Thank you. And the next question comes from Gregg Orill with Barclays.

Gregg Orill - Barclays Capital

Thank you. Appreciate the additional disclosures.

Anthony Orlando

Good morning.

Gregg Orill - Barclays Capital

I wanted to come back to your comment about the mix of contracts, beyond 2020. Those that expire beyond 2020, those have an average power price in them that is higher than the ones that expire before that, which I think you said is around 57?

Anthony Orlando

Yes. So those contracts that are expiring this decade, have an average price of 57.

Gregg Orill - Barclays Capital

And so, out of the 3 terawatt hours of contracted, would that apply to may be half of that?

Anthony Orlando

Yes. Yes. Its roughly half. Its this decade and half is after 2020.

Gregg Orill - Barclays Capital

Okay. And so you had a market indication of about $45 to $50 a megawatt hour on slide 22. Would it be reasonable to say, you'd be at the lower end of that range, if you compare what those contracts would be at market?

Anthony Orlando

Well, again, I think what we have tried to do, and I think hopefully successfully. We are looking at 58 or 57 rather, average price of our contracts over the next remaining part of this decade, versus whatever the market will be, which you can take your own view on where the market is going to go.

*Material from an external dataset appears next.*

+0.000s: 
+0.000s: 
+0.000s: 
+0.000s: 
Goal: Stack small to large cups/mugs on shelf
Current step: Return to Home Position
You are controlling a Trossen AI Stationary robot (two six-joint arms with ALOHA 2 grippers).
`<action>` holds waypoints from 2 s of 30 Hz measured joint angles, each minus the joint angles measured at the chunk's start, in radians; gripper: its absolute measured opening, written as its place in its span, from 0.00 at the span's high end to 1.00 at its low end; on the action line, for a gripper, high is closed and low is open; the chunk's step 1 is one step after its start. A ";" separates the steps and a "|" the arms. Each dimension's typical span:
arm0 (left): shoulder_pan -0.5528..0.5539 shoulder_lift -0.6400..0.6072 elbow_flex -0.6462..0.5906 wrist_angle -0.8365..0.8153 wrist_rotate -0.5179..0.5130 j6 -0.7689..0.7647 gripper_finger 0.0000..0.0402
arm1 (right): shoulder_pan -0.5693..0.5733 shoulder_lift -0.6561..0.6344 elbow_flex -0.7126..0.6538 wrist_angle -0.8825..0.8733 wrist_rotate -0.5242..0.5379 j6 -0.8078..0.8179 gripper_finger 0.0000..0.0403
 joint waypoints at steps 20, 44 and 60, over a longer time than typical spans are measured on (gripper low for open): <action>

Gregg Orill - Barclays Capital

Yes. Thank you.

Anthony Orlando

Okay. Great.

Brad Helgeson

Thanks Gregg.

Operator

Thank you. And the next question comes from Scott Levine with Imperial Capital.

Scott Levine - Imperial Capital

Hey, good morning guys.

Anthony Orlando

Good morning Scott.

Scott Levine - Imperial Capital

Quick question on the maintenance expense, and the update there. Certainly sounds like the things you are doing are logical, and condition to expect 2014 will be the go forward run rate. But just, may be a little more color regarding, how you plan to assess the success of the stepped-up investment program in that area, and whether there's any possibility after a couple of years, maybe you determine you don't need as much spend or maybe you need more -- maybe a little bit more color regarding the thought process behind the new investment program, how you expect to monitor success going forward?

Anthony Orlando

Sure. I think the key really for us will be to optimize, both for Covanta and our shareholders, and as well for our clients, the facility production levels. And we have had a great track record with 92% boiler availability and our goal is going to be to maintain that for the long term. Last year, our availability on the turbine generators, was not where we wanted to be. We want to get that availability on the turbine generators back up into the mid high 90s. So certainly, that overall availability of those two key revenue components, will be how we will look at the success of the program.

There will always be some unscheduled downtime and there will always be scheduled downtime. That's the nature of operating a very complex fleet. We have got 120 blows [ph] and 50 some odd, turbine generators. So the key is, maintaining high availability across that fleet.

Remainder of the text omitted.